§ Entries shown
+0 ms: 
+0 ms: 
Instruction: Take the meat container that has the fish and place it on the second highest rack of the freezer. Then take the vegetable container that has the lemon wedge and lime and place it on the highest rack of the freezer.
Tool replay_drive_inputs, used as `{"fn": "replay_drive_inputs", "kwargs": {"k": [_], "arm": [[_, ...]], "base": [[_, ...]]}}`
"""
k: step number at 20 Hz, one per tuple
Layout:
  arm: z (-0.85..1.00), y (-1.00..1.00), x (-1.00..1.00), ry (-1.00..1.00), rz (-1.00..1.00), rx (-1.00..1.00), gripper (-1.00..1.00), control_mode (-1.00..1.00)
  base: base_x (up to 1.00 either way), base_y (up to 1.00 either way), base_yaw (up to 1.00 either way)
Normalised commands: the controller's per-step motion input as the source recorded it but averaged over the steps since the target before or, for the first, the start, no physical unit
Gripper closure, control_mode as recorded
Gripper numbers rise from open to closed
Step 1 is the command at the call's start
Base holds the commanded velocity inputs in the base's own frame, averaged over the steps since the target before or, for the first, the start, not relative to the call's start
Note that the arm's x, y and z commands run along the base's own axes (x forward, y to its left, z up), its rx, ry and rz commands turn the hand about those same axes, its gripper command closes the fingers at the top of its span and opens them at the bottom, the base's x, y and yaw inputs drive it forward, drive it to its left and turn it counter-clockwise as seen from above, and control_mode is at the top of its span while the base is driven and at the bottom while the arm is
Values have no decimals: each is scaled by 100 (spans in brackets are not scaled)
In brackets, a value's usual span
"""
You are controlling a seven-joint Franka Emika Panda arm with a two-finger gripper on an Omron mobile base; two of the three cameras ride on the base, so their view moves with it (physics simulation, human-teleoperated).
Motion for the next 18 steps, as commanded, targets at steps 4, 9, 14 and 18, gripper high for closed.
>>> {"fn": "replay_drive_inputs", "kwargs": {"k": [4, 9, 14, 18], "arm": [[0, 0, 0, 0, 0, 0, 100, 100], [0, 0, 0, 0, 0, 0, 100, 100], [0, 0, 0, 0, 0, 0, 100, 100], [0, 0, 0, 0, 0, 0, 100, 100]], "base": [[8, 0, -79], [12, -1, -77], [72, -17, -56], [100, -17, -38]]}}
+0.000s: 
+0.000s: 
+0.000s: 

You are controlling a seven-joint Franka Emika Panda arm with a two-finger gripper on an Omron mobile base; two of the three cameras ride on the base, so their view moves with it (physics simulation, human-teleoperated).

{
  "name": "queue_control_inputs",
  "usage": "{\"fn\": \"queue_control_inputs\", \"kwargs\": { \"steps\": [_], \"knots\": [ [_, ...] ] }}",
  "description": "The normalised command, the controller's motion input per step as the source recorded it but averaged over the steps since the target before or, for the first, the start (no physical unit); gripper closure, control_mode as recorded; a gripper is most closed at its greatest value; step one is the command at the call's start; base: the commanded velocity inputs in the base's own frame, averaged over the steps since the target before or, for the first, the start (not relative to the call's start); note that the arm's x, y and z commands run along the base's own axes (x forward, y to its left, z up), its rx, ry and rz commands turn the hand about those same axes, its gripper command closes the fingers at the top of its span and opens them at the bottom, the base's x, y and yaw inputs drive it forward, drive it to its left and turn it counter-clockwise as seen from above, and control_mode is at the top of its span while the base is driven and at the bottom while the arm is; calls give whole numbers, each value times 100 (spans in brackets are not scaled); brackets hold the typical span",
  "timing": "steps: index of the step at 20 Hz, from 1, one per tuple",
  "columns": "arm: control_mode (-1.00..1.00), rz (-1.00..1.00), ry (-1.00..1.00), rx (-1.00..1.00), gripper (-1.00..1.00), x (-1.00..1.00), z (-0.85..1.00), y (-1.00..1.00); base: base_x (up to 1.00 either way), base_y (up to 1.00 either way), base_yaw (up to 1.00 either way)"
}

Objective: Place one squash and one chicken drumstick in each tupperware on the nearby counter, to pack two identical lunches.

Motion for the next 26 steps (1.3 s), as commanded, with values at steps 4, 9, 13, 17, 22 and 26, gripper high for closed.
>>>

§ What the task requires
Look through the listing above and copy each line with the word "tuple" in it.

§ Result
k: step number at 20 Hz, one per tuple
  "timing": "steps: index of the step at 20 Hz, from 1, one per tuple",

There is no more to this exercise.